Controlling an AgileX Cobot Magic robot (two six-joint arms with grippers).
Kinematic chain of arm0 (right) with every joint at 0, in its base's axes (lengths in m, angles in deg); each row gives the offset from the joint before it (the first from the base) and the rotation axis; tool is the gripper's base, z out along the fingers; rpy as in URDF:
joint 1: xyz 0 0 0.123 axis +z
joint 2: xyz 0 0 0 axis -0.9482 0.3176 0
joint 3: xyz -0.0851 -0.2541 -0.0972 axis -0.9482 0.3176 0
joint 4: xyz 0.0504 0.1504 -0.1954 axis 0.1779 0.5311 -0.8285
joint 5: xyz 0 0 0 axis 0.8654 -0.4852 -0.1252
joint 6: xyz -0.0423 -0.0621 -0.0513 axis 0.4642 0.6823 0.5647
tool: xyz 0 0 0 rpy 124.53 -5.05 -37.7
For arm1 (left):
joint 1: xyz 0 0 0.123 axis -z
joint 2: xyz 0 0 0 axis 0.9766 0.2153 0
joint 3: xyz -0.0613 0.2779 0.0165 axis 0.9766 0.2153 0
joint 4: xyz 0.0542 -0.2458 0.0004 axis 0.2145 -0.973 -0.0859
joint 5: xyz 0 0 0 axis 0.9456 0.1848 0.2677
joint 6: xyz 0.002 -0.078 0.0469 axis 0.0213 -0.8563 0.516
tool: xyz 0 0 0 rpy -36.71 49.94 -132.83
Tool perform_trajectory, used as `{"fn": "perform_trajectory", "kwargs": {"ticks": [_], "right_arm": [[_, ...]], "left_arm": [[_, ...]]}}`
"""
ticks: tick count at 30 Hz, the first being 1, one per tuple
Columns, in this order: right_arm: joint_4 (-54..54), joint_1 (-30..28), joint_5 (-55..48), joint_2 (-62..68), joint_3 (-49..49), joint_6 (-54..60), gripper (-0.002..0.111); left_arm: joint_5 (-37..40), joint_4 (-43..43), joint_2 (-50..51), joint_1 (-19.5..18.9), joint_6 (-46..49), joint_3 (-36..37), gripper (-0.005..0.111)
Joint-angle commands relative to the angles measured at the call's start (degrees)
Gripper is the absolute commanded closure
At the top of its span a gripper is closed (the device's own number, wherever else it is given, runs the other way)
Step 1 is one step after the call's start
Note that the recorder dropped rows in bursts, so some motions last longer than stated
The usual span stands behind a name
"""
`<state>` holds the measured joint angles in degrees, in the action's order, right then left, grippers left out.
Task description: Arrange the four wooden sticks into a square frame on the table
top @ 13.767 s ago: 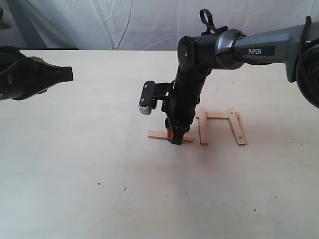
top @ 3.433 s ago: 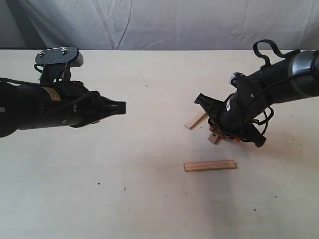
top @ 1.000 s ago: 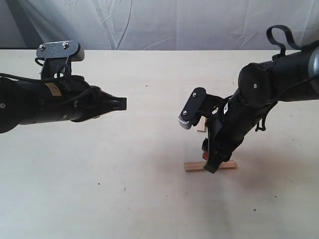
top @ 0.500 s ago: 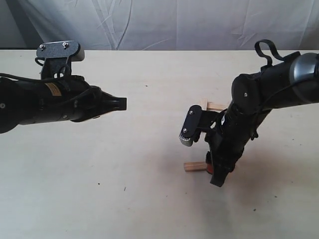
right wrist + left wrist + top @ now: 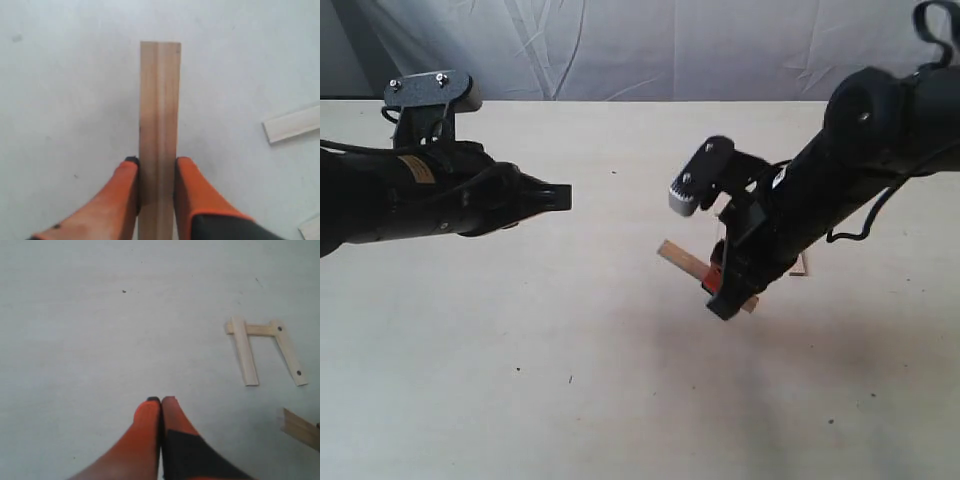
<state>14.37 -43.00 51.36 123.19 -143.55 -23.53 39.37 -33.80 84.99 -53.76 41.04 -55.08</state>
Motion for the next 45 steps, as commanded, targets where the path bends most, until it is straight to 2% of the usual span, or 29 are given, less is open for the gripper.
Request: {"fn": "perform_trajectory", "kwargs": {"ticks": [1, 5, 7, 10, 14, 17, 24, 26, 30, 35, 37, 39, 45], "right_arm": [[12.80, -2.61, 0.56, -4.59, -0.25, 4.67, 0.109], [31.68, -4.94, -4.33, -5.88, -0.25, 17.33, 0.109], [37.70, -5.18, -6.06, -5.98, -0.25, 21.91, 0.109], [40.54, -5.18, -6.09, -5.98, -0.25, 22.88, 0.109], [41.58, -5.18, -6.03, -5.98, -0.25, 23.13, 0.109], [45.36, -5.18, -6.97, -5.98, -0.25, 25.18, 0.109], [55.04, -5.18, -11.70, -5.98, -0.25, 31.07, 0.109], [57.61, -5.18, -12.08, -5.98, -0.25, 31.89, 0.109], [64.76, -5.18, -14.59, -5.75, -0.25, 34.90, 0.109], [71.07, -5.18, -19.46, -3.57, -0.35, 36.94, 0.109], [72.34, -5.18, -20.69, -2.03, -0.35, 36.94, 0.109], [72.66, -5.18, -24.95, -0.15, -0.35, 37.15, 0.109], [72.66, -5.18, -28.46, 1.07, -0.35, 37.69, 0.109]], "left_arm": [[3.52, 0.27, -5.53, -0.27, -0.15, -2.59, 0.107], [7.10, 0.27, -9.47, -0.27, 0.22, -3.87, 0.107], [9.76, -0.62, -11.00, -0.27, 2.99, -5.15, 0.107], [15.67, -8.33, -13.34, -0.27, 16.82, -8.62, 0.107], [26.08, -35.52, -13.44, -1.03, 49.39, -12.34, 0.107], [34.56, -53.74, -11.23, -5.06, 62.52, -12.72, 0.107], [41.78, -66.55, -5.62, -18.63, 63.96, -12.72, 0.107], [44.37, -68.46, -4.34, -21.05, 63.96, -12.34, 0.107], [47.33, -71.50, -1.98, -22.27, 63.96, -12.23, 0.097], [55.47, -73.72, -0.19, -22.15, 64.50, -12.23, 0.064], [57.73, -74.87, -0.19, -22.15, 66.58, -12.23, 0.057], [60.50, -76.89, -0.19, -22.15, 68.95, -12.23, 0.054], [58.59, -76.41, -0.19, -22.15, 69.58, -12.23, 0.054]]}}
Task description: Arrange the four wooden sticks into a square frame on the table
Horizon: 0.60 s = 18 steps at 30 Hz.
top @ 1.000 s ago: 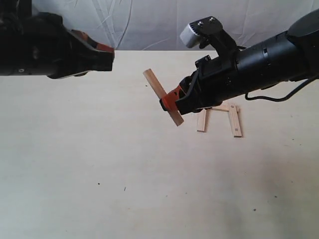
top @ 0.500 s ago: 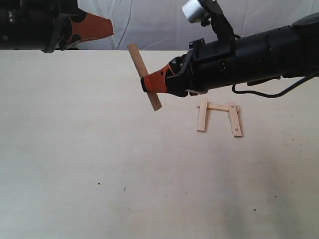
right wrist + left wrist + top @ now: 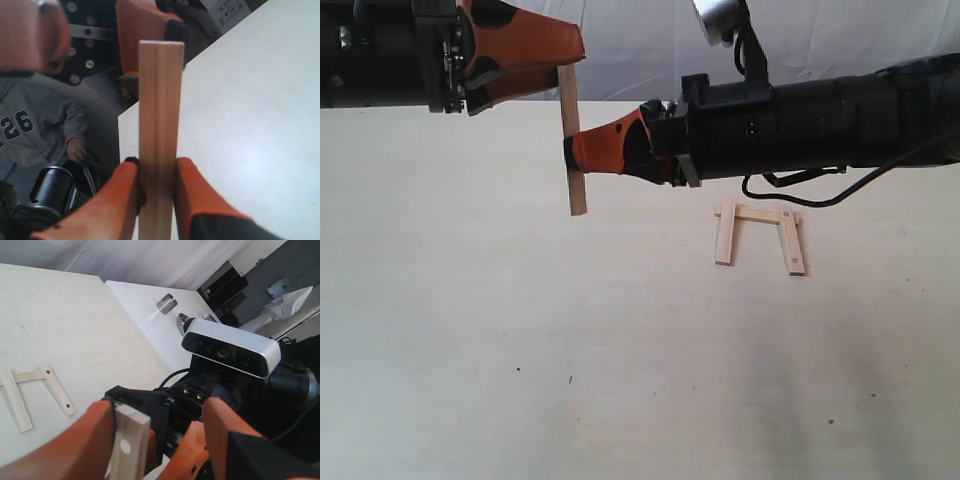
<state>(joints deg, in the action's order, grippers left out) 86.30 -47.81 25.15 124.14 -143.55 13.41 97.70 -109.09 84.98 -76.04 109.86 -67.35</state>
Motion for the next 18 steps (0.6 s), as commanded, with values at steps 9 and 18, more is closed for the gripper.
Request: {"fn": "perform_trajectory", "kwargs": {"ticks": [9, 18], "right_arm": [[0.72, -0.36, -6.42, 0.12, -3.67, 0.43, 0.109], [0.72, -0.36, -6.42, 0.16, -3.67, 0.39, 0.109]], "left_arm": [[1.21, 0.09, -0.18, 0.13, 1.84, 0.03, 0.054], [3.00, 0.15, -0.18, 0.13, 3.18, 0.03, 0.097]]}}
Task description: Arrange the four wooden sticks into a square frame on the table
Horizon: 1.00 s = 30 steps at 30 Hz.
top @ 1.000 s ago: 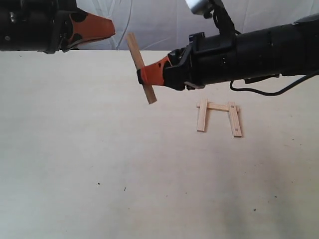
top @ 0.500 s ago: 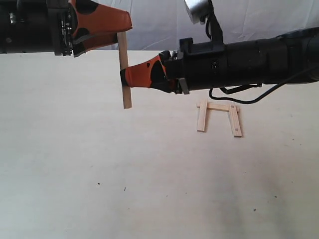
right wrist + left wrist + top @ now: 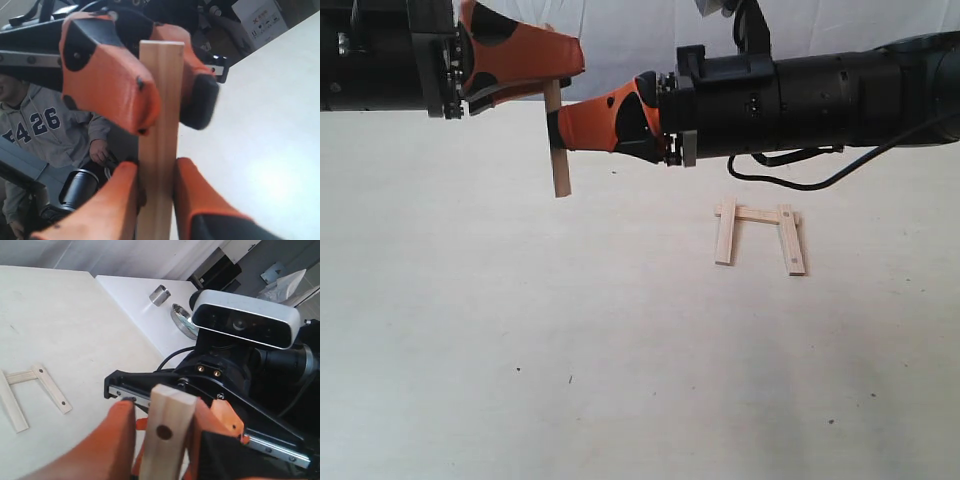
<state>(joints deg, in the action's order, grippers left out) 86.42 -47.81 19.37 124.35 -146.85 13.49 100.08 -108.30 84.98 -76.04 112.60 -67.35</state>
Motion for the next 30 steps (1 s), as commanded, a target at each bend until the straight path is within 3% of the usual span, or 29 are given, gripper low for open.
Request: {"fn": "perform_trajectory", "kwargs": {"ticks": [1, 8, 10, 14, 15, 18, 20, 22, 25, 30], "right_arm": [[0.61, -0.36, -0.64, -0.05, -0.37, 0.31, 0.109], [0.61, -0.36, -0.64, -0.05, -0.37, 0.31, 0.107], [-1.74, -0.36, 0.79, -0.05, -0.37, 0.31, 0.094], [-7.58, -0.36, 4.07, -0.80, -0.37, -2.67, 0.047], [-8.63, -0.36, 6.00, -1.46, -0.37, -3.86, 0.042], [-12.09, -0.23, 20.05, -7.02, -0.37, -9.14, 0.052], [-16.49, 2.58, 29.03, -9.25, -0.37, -12.52, 0.052], [-22.70, 5.84, 35.20, -9.50, -0.37, -17.16, 0.051], [-33.15, 15.63, 51.48, -7.94, -0.37, -28.54, 0.051], [-36.51, 28.74, 72.60, -2.88, -0.37, -28.66, 0.051]], "left_arm": [[0.62, -0.83, -0.18, 0.13, 0.44, 0.03, 0.105], [-1.40, -0.34, -0.18, 0.13, 0.44, 0.03, 0.106], [-3.96, 0.11, -0.18, 0.13, 0.33, 0.03, 0.106], [-10.68, 1.57, -0.18, 0.13, -1.62, 0.03, 0.106], [-12.72, 2.88, -0.18, 0.13, -3.62, 0.03, 0.106], [-23.74, 4.68, -0.29, 0.13, -12.61, 3.25, 0.106], [-28.23, 1.07, -0.29, 0.13, -15.08, 6.23, 0.106], [-28.94, -2.21, -0.29, 0.13, -15.08, 7.78, 0.106], [-28.59, -5.87, -0.29, 0.13, -15.46, 9.12, 0.106], [-27.53, -7.23, -0.29, 0.23, -18.32, 10.33, 0.106]]}}
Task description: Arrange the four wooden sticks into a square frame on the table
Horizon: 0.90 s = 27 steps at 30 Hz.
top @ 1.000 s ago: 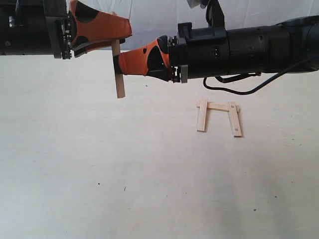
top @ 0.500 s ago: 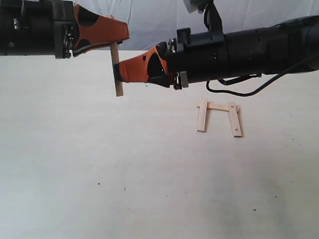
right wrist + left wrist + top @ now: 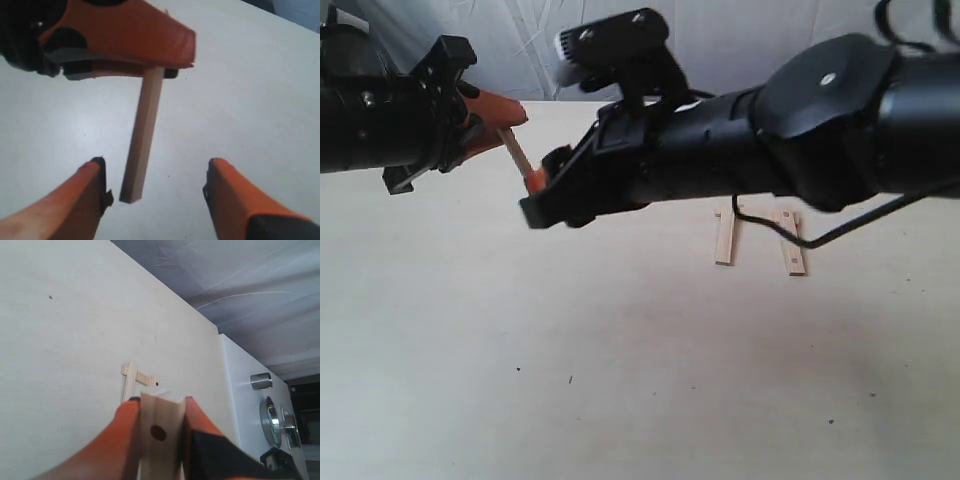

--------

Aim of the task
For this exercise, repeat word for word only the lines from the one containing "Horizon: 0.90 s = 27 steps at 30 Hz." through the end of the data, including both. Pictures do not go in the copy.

Task output
Horizon: 0.90 s = 27 steps at 30 Hz.
top @ 1.000 s ago: 
top @ 0.500 s ago: 
right wrist + left wrist + top @ now: 

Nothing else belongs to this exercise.